- Activity
Lines of the data that contain the word "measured" are the ones to copy.

- Stored data
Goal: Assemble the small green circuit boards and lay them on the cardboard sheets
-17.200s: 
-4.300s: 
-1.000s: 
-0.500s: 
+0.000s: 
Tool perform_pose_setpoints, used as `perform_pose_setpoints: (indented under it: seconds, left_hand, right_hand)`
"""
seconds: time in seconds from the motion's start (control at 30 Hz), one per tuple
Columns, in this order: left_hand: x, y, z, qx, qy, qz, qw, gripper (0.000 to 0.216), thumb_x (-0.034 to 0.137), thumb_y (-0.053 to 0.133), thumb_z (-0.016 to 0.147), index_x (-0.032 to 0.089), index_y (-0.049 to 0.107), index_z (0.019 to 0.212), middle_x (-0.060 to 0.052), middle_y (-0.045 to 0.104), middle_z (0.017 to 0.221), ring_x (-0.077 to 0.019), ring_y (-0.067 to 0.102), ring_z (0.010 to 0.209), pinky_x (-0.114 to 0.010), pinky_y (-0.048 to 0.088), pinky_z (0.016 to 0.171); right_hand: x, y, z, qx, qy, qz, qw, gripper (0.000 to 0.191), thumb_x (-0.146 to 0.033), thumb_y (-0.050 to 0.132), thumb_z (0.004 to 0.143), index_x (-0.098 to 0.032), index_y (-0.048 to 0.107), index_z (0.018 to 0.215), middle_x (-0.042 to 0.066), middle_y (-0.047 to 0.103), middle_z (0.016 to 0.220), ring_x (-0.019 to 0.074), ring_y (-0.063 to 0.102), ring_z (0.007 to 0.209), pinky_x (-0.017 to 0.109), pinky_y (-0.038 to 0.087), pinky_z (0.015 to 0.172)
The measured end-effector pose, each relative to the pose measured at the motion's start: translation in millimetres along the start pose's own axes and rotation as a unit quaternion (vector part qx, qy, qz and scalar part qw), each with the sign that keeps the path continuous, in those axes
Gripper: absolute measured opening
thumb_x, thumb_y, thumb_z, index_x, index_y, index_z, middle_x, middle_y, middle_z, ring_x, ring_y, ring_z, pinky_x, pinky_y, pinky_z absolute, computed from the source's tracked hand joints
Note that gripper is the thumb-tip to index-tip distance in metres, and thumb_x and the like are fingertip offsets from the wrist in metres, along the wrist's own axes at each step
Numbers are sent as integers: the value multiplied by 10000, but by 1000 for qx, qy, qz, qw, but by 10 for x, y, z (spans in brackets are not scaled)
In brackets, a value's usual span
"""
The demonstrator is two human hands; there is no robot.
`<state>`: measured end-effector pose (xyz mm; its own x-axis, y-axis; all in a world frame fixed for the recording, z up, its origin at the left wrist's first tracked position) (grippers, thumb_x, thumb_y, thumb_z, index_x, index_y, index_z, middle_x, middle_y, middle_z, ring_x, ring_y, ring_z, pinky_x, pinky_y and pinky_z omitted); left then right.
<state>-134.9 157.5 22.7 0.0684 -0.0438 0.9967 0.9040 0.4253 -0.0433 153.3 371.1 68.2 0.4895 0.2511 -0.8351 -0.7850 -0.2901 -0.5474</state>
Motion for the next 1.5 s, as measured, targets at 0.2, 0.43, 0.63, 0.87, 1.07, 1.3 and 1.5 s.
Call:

- Output
The measured end-effector pose, each relative to the pose measured at the motion's start: translation in millimetres along the start pose's own axes and rotation as a unit quaternion (vector part qx, qy, qz and scalar part qw), each with the sign that keeps the path continuous, in those axes
Gripper: absolute measured opening
`<state>`: measured end-effector pose (xyz mm; its own x-axis, y-axis; all in a world frame fixed for the recording, z up, its origin at the left wrist's first tracked position) (grippers, thumb_x, thumb_y, thumb_z, index_x, index_y, index_z, middle_x, middle_y, middle_z, ring_x, ring_y, ring_z, pinky_x, pinky_y and pinky_z omitted); left then right.
Motion for the next 1.5 s, as measured, targets at 0.2, 0.43, 0.63, 0.87, 1.07, 1.3 and 1.5 s.

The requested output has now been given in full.